No, it didn't make it heavier, I don't think , it did lessen the sound from thumbs , bumps and water slapping the hull. the reason I did the bedliner was thinking it would help seal the few minor leaks I had. it did some , but not all.


----------



## kemical

hes mine,, just got it, fri night!! 2-20-09..
took it out today sunday morning (2-21-09),, got it at a steal price $160!! and love the space,, from soo many boats i bought in the past im keeping the vhull.. (you have to find the one you feel comfortable with ,, i know i know, im afraid of commitment)
i had from 1232 flat aluminum sear jon, 1236 sears aluminum jon, to 1236 pelican plastic ramx , to 12' dixie fiberglass jon, and the one i love is this alumacraft vhull , its light, ,, 
i had the 1654 polar kraft,,omg,, soo freaking heavy,,, too many stress cracks ton the ribs, had to repair it was gonna cost me more to repair that what i bought the boat for,, soo i traded it for a good 6x12 utility trailer.
but i love the 12' alumacraft vhull 3 benches,, ahh perfect,, 
all i have to do is seal it, (had a slow,very slow leak, dont know where is coming from) , paint it, put some seats in it,, and done,,


----------



## Waterwings

Nice rig, kemical ! You get around to refurbishing it, _Iguanagraphix_ might be able to duplicate that Alumacraft emblem on the boat and make you some nice new decals. 8)


----------



## kemical

Waterwings said:


> Nice rig, kemical ! You get around to refurbishing it, _Iguanagraphix_ might be able to duplicate that Alumacraft emblem on the boat and make you some nice new decals. 8)

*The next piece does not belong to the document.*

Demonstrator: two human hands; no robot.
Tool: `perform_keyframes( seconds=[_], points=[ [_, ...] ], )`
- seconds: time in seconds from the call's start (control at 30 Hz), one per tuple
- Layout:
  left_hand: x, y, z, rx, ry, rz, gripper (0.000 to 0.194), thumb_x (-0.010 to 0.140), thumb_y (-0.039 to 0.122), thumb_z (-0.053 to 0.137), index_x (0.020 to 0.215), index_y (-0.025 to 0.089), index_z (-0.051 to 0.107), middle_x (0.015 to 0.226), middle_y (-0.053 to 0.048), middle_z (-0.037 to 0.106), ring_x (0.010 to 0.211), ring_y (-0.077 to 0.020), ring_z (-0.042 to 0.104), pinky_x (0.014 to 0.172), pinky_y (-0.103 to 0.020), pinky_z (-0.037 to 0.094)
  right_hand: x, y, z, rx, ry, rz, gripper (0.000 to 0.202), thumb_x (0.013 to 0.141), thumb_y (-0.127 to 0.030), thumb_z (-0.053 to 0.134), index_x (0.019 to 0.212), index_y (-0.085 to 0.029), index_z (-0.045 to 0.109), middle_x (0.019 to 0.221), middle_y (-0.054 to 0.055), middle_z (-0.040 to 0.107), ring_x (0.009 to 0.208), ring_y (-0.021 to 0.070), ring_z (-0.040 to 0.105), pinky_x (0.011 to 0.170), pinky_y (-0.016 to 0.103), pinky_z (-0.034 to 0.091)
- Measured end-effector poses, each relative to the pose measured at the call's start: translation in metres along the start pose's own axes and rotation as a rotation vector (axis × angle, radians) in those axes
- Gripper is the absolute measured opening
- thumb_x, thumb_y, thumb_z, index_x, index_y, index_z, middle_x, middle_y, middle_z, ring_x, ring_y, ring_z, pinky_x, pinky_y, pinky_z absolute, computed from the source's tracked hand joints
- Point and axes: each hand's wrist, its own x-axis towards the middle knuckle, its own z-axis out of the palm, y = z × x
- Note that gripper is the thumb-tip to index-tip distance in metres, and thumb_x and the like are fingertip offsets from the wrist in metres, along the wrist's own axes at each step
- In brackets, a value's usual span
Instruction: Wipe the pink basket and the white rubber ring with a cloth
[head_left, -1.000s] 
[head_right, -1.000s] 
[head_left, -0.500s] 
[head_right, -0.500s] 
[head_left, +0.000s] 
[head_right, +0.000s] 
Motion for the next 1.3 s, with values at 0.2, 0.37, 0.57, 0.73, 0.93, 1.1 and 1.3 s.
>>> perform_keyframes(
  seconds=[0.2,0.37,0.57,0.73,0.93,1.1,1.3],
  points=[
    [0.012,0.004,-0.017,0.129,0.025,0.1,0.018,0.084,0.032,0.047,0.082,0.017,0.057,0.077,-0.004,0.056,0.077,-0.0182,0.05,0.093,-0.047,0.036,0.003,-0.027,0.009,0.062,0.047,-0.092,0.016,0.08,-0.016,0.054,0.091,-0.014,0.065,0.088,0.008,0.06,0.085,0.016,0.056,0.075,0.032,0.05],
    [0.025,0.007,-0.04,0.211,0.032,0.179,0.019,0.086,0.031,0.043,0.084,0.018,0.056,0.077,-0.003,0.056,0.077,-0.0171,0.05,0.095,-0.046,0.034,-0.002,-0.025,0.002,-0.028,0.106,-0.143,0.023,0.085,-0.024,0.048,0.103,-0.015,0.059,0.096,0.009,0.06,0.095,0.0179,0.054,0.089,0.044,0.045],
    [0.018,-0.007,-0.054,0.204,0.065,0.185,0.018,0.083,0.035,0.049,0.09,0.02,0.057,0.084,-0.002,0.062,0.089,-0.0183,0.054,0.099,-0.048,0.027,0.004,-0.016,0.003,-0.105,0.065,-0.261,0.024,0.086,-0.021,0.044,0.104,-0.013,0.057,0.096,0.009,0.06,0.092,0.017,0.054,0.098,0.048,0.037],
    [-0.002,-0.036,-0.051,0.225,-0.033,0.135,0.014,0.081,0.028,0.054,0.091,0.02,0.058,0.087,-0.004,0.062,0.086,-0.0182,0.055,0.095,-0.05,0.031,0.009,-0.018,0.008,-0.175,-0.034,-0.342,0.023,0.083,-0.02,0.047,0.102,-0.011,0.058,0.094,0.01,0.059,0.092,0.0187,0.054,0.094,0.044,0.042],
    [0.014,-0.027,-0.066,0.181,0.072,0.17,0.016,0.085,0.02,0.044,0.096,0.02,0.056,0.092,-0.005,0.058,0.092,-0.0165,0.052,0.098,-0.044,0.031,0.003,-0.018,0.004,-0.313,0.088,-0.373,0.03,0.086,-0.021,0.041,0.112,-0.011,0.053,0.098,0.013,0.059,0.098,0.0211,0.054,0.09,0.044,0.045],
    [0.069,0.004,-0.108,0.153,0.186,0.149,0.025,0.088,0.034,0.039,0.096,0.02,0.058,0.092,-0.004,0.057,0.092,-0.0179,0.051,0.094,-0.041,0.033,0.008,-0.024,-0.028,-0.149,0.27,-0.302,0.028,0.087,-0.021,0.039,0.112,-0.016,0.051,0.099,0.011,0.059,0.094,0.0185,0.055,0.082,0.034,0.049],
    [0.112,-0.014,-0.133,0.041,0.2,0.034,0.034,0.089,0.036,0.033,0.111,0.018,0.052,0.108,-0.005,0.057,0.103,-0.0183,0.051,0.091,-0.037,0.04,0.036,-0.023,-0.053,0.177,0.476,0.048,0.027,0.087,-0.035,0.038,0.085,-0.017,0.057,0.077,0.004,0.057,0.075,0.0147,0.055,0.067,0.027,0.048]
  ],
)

sweet,, yea, i like that,, gona look it up and ask how much for the decal,,,
plus i got the boat at a steal,,, $160!!!


----------



## Waterwings

kemical said:


> Waterwings said:
> 
> 
> 
> Nice rig, kemical ! You get around to refurbishing it, _Iguanagrafix_ might be able to duplicate that Alumacraft emblem on the boat and make you some nice new decals. 8)
> 
> 
> 
> 
> sweet,, yea, i like that,, gona look it up and ask how much for the decal,,,
> plus i got the boat at a steal,,, $160!!!
Click to expand...



Nice price on the boat! Here's the link to site sponsor _Iguanagrafix_: 
https://www.iguanagrafix.c


----------



## optaylor823

Here is my tin. It is a 1666 Snyder with 175 Evinrude converted to a jet 2004 model. It had carpet in it and this year I took it out and had Line-X sprayed it and new seats. Top speed is about 40mph, but I usually cruise on the river at about 27mph. The first pic is when I bought it and the last 2 are pics after the Line-X was done.


----------



## Specknreds

Welcome to Tin boats!! Very interesting the way the console is positioned on your boat. I like it, never seen that before.


----------



## Captain Ahab

optaylor823

Sweet looking rig! Where do you fish it?


----------



## Popeye

I've never heard of Snyder boats before. I went to their website and they look pretty tough. I like that center console look. The trailer looks like it's built like a tank too. I like the walkway down the centerline of the trailer. That thing looks like it would be pretty good for flounder gigging. I wonder how well jets last in salt water?


----------



## Zum

Think theres a pretty long waiting list on those boats,nice for sure.


----------



## Andy

That's the kind of setup I need.. NO place on the river would be safe if I had a boat like that.. LOL Ofcourse I'd have to add some skids to the bottom... Not really worried about skimming on gravel, but there are some pretty nasty ledges around here.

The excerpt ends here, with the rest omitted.